Web site promotion and maintenance should be considered as you begin to design your site. In this section, we identify some of the things you need to consider.
Michael Stein presented an excellent outline called Success on the Internet: Creating An Effective Online Presence at a conference in June, 1999 (reprinted with permission).
Password protected Web sites let you limit access to an entire site, or to portions of a site. This configuration can be useful for membership organizations that wish to provide dues-paying members with services or information not available to the general public. It can also be a useful way for an organization's leadership (Board of Directors, steering committee, etc.) to exchange information or discuss strategy.
Set up a page on your site with links to other Web pages relevant to your message. Whenever you provide a link to another site, contact that site's webmaster and ask for a reciprocal link back to your site. Reciprocal links can help drive traffic to your site from other sites, as well as enrich the content that you offer readers since you are pointing them to other relevant information. But keep in mind that these links can also drive traffic away from your site. That it why it's important to ensure that the links are relevant to your message, and to ask for a reciprocal link back to your site.
Key words, page descriptions, expiration dates and other information about your page and site can be "tagged" with html code in the header lines so that they can be located by search engines such as Alta Vista or Infoseek.
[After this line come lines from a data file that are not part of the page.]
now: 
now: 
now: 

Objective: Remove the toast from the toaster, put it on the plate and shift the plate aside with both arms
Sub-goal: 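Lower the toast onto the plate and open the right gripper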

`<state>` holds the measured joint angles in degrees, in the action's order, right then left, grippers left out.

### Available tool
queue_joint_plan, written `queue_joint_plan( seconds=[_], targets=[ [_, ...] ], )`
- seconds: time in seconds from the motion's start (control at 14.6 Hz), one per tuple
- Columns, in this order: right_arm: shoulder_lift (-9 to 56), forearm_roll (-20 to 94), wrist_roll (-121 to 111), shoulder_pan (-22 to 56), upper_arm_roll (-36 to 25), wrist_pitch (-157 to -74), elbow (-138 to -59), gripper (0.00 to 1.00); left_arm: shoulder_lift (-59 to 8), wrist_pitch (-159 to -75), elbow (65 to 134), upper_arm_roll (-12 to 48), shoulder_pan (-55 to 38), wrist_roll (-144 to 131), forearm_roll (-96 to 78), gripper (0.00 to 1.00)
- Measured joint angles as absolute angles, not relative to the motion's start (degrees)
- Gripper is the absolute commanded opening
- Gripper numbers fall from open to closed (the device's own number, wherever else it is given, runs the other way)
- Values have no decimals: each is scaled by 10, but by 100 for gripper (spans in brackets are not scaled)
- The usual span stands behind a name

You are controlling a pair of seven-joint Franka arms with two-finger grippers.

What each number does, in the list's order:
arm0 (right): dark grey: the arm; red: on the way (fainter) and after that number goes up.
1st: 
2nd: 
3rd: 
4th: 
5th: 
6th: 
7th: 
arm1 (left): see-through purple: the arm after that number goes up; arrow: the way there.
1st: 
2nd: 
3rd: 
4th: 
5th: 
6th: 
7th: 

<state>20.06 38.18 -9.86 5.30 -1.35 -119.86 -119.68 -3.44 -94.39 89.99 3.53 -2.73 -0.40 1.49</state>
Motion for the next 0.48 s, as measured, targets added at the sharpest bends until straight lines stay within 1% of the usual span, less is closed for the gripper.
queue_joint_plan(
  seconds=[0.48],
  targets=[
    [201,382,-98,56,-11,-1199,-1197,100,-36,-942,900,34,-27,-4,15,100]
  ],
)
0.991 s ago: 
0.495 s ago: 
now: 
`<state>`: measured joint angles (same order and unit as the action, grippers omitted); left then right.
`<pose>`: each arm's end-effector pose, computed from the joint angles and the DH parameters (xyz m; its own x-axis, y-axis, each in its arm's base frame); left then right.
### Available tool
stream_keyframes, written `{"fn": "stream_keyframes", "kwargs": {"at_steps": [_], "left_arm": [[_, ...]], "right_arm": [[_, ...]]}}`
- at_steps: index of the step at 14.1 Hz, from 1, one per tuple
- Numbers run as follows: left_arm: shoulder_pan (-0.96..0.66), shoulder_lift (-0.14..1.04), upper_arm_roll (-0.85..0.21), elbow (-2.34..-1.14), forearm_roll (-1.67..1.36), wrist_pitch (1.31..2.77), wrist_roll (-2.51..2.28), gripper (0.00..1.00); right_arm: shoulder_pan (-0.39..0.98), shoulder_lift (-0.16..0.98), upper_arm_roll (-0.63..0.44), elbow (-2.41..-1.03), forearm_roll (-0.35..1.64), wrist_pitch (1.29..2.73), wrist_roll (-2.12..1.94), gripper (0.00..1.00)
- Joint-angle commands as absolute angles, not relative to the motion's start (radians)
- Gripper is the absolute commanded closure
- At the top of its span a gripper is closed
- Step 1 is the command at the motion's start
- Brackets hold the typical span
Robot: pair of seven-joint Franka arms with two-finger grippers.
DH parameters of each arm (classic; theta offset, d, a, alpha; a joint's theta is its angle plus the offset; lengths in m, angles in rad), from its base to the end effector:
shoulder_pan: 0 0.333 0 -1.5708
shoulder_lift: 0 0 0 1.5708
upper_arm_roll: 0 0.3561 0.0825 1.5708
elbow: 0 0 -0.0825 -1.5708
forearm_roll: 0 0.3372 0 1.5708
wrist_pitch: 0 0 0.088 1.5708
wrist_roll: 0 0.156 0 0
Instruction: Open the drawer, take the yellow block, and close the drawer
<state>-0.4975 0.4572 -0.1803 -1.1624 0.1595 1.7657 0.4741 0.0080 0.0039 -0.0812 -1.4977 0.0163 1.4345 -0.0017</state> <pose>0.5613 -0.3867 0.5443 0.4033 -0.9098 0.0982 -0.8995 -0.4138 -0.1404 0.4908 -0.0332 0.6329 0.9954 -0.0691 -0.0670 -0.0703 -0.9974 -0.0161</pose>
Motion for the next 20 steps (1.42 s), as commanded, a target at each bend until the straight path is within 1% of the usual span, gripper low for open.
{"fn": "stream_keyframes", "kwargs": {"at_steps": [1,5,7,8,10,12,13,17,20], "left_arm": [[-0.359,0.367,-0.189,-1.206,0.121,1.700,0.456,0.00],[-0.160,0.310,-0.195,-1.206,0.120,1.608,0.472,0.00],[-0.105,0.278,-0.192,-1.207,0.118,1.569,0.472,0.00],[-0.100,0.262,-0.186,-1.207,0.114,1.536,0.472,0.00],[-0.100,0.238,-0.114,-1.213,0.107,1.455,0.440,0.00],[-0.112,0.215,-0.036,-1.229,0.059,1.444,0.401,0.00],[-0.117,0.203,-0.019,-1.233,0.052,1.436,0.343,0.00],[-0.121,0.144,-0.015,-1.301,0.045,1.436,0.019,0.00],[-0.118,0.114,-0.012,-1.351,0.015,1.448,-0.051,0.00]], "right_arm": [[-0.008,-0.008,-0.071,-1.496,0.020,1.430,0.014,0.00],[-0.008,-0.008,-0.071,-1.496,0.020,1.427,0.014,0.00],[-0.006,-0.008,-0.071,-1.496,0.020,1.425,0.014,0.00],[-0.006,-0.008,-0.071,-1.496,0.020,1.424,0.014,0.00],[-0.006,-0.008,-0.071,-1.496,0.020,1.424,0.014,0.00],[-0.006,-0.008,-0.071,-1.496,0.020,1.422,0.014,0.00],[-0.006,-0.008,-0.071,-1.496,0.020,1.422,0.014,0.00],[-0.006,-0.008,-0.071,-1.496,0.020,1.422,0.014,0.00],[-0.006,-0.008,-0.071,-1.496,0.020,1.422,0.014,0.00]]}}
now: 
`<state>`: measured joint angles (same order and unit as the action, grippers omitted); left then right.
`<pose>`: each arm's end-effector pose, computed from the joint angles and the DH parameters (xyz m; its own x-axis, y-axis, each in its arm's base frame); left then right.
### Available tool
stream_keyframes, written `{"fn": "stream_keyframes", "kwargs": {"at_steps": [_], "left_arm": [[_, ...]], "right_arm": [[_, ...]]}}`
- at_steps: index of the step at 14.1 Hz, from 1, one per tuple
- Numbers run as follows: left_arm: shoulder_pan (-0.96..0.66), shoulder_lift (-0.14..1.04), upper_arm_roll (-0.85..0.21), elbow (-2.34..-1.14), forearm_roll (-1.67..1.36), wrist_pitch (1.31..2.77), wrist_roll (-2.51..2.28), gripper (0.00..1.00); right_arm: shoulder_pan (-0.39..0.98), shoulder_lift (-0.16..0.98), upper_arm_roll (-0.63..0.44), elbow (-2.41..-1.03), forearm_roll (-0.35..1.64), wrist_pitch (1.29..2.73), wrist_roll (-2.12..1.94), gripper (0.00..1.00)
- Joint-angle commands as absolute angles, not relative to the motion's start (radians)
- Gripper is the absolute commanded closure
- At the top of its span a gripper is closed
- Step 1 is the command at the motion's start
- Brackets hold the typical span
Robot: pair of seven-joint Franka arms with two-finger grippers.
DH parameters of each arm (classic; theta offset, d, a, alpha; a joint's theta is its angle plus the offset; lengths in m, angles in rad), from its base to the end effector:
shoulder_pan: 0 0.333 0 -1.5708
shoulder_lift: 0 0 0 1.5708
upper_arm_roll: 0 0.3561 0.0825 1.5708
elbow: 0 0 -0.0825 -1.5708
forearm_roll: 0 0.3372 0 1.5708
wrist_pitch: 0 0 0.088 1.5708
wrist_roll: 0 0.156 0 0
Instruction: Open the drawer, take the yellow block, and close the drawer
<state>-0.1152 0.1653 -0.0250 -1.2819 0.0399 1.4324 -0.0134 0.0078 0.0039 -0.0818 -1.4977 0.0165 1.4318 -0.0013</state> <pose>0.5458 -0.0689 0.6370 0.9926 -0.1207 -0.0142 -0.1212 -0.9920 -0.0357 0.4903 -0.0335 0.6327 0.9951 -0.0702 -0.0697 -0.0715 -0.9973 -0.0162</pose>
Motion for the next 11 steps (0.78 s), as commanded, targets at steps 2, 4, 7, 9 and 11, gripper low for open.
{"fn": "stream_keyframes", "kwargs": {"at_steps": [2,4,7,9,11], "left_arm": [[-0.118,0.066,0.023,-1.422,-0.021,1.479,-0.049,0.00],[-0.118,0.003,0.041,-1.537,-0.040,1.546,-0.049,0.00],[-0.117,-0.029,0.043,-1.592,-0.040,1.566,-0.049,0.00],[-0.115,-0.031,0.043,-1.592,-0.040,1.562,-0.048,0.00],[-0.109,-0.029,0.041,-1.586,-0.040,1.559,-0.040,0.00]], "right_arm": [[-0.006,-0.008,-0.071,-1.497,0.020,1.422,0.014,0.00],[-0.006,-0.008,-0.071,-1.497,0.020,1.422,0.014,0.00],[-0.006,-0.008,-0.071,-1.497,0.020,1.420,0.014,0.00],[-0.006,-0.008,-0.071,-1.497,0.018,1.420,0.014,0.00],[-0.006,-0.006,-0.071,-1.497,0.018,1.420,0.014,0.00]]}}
This will increase the chance of your site being located in a search. See the example below for more information on how to use Meta tags.
Icons can be very effective in advocacy campaigns, and they may also help drive traffic to your site. The best icons are simple, small, and easily associated with the issue. They can also be integrated with other aspects of your advocacy. For example, the same graphic can be used on bumper stickers or buttons.
Graphics can be used to enhance your webpage. However, the overuse of graphics will slow down your website and may distract users from the information on your website. Sites with low graphics are going to be more accessible than sites with high graphics or advanced features like video streaming. See NetAction Notes No. 33 for a discussion of the use of graphics on the web. Organizations can create their own graphics or use graphics from websites that offer free graphics for use on other webpages. Webcom's Index of Icons and Graphics has a list of these sites.
As you see in reviewing the sample log from NetAction's Web site, there is a lot of information that can be collected and analyzed. The Internet Service Provider who hosts your Web site may have a uniform way of reporting the statistics on your site, in which case you will have less flexibility about what information you can obtain and analyze.
Monitoring your Web site statistics is useful for a number of reasons. First, it can help you gauge the effectiveness of your Internet outreach. If the statistics tell you that only 150 people have visited your Web site in the last six months, you will probably want to consider other strategies, or possibly reconsider whether maintaining a Web site is the best use of your organization's resources. You can also use the statistics to determine which aspects of your site are attracting interest, and which are not. This could be useful when you consider a redesign of your site, or the addition or deletion of specific information.
Non-profit organizations may also find the Web site statistics helpful in convincing potential funders that your efforts are worthy of their support. For example, you can document the number of signatures on an electronic petition, or the number of faxes sent to a member of Congress from your site's fax server.